• WHAT THIS TASK INVOLVES:
In the listing below, find the line holding "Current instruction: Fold" and the line holding "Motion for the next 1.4". Write out those two lines and all lines between, exactly, and nothing more.

• SUPPLIED ENTRIES:
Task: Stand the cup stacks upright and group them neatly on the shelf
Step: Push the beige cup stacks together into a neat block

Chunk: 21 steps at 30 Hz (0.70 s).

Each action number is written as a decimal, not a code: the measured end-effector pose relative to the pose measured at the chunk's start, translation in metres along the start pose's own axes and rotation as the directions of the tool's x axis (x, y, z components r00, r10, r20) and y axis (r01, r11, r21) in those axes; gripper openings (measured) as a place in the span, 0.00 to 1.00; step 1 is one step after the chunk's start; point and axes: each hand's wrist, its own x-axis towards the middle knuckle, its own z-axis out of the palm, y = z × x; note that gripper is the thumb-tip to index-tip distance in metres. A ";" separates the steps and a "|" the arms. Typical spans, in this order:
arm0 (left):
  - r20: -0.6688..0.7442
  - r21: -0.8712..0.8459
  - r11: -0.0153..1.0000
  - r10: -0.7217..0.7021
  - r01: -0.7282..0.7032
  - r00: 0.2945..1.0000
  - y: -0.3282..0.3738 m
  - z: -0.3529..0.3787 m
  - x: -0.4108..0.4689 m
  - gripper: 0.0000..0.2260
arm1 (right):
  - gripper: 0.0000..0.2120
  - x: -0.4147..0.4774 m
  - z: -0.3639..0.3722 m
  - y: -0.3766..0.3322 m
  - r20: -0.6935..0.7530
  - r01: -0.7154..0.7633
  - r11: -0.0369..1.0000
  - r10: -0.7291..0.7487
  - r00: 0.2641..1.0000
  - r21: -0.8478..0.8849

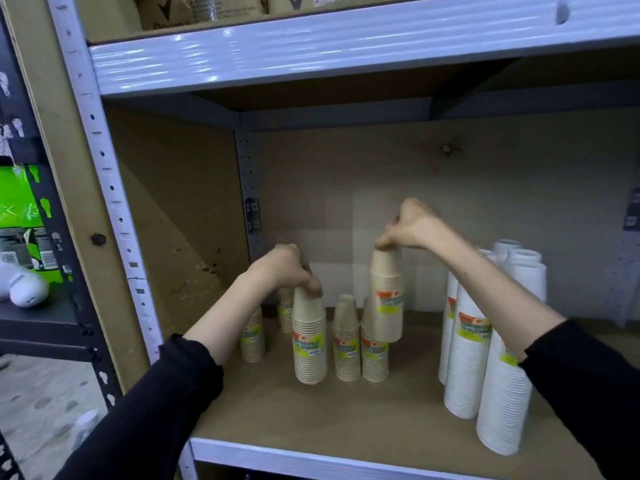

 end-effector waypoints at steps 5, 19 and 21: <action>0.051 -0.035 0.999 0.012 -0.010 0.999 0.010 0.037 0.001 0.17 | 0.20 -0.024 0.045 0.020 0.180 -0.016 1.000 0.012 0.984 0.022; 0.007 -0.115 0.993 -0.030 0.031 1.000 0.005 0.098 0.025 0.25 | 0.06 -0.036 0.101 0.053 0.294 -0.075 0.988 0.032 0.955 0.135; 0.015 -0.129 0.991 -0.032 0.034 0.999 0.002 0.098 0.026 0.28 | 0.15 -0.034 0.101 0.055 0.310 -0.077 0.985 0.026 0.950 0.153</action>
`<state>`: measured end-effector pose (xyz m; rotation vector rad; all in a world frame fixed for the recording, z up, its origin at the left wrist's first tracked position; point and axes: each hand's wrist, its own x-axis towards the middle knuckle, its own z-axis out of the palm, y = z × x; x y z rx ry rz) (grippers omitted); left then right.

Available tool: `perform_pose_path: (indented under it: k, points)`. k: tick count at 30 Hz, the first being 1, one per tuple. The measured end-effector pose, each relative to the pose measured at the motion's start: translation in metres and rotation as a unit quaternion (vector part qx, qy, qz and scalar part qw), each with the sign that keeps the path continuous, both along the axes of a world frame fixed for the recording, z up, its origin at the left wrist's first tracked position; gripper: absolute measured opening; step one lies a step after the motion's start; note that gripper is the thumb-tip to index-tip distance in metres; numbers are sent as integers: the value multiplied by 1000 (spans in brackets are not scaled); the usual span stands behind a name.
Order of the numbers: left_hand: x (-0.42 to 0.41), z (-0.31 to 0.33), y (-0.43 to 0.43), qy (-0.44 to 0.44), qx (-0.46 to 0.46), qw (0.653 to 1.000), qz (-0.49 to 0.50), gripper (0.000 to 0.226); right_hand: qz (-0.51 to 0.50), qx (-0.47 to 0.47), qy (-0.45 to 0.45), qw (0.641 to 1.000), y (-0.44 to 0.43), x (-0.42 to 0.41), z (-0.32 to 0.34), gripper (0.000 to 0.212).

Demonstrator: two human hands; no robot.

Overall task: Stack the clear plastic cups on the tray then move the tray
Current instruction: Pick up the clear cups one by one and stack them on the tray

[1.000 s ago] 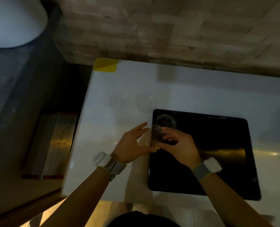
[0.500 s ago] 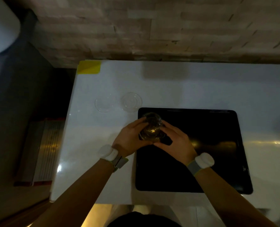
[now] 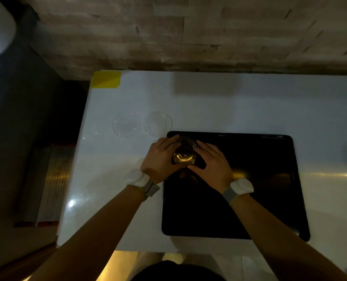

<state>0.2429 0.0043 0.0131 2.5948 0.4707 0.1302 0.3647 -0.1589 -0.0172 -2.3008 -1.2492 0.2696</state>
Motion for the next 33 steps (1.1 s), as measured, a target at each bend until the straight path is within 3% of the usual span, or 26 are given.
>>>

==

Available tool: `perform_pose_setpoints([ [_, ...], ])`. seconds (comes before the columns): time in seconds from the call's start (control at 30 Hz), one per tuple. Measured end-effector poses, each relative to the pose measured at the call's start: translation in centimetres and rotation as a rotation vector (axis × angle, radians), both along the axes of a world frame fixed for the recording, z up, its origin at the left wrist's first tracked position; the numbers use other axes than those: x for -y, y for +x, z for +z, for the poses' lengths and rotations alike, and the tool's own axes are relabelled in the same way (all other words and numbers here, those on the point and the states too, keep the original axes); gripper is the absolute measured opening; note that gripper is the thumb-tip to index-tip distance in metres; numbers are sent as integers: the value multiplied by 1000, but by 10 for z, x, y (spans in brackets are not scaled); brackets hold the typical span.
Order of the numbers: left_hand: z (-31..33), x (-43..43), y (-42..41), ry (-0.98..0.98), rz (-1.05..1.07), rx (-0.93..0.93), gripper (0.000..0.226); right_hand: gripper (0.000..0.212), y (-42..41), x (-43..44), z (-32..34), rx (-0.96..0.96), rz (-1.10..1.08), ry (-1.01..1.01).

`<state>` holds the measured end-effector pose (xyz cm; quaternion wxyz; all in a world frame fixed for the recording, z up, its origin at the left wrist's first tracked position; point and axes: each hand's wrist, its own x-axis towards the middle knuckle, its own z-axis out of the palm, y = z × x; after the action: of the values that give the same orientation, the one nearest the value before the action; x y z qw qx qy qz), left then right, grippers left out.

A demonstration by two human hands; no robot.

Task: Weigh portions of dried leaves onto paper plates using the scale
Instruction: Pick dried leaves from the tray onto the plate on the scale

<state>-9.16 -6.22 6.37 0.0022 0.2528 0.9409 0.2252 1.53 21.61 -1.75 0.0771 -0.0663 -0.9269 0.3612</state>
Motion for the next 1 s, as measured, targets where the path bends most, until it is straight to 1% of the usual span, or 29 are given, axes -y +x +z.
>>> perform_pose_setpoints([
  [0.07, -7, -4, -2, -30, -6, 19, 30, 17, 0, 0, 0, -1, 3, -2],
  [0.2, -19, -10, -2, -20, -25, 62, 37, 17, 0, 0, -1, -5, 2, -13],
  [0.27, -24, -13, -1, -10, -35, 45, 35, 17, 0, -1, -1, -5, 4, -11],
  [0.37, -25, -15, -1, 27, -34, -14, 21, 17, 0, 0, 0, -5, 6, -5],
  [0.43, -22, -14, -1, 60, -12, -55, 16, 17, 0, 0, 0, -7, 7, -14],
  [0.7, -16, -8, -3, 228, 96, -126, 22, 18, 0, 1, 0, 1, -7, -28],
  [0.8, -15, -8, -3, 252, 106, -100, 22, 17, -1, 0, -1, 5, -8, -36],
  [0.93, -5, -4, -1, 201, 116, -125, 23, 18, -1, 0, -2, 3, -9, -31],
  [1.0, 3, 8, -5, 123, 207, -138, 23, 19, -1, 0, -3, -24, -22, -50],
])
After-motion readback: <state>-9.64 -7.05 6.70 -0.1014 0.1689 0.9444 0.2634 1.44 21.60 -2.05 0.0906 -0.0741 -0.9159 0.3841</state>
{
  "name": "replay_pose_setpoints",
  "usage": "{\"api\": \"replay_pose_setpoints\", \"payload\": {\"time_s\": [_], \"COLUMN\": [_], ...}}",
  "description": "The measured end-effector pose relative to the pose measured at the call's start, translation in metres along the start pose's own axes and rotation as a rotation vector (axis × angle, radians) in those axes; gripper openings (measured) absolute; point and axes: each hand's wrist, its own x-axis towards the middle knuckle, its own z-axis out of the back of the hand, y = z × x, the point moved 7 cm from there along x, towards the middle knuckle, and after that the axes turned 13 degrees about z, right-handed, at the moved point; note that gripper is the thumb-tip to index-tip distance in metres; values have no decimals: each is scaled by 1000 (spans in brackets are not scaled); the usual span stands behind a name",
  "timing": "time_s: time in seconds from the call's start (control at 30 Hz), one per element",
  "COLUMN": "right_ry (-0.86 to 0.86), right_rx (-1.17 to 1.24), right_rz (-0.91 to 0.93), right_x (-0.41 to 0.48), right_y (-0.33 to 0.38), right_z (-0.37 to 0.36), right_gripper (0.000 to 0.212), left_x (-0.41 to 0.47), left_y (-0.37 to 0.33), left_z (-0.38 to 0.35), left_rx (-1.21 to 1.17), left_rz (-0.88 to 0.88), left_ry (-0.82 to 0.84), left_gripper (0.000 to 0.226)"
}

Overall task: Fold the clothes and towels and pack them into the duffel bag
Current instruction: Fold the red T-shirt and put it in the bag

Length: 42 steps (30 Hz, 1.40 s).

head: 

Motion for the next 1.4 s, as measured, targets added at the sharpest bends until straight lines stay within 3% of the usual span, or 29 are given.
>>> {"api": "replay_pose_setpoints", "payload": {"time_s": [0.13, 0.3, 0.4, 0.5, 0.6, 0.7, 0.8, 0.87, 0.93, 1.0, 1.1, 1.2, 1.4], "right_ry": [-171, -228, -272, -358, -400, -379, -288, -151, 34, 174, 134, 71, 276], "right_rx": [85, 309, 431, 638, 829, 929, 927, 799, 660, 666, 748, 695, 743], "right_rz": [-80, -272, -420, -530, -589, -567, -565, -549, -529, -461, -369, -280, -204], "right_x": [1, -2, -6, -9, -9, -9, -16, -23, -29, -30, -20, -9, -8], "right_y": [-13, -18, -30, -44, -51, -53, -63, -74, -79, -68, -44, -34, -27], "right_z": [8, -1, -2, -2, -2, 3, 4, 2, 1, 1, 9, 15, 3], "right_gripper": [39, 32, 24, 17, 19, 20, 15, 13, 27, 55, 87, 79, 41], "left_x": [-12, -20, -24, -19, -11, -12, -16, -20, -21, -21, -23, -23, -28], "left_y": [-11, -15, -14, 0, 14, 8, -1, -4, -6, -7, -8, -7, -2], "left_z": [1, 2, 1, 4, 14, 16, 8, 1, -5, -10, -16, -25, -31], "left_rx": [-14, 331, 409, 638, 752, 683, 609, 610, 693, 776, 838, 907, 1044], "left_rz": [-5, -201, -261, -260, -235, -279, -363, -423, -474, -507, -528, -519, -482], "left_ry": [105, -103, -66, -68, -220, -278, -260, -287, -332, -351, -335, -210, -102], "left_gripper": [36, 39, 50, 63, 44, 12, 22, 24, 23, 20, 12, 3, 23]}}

• COMPLETED TASK:
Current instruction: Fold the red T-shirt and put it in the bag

Length: 42 steps (30 Hz, 1.40 s).

head: 

Motion for the next 1.4 s, as measured, targets added at the sharpest bends until straight lines stay within 3% of the usual span, or 29 are given.

With that, the answer is complete.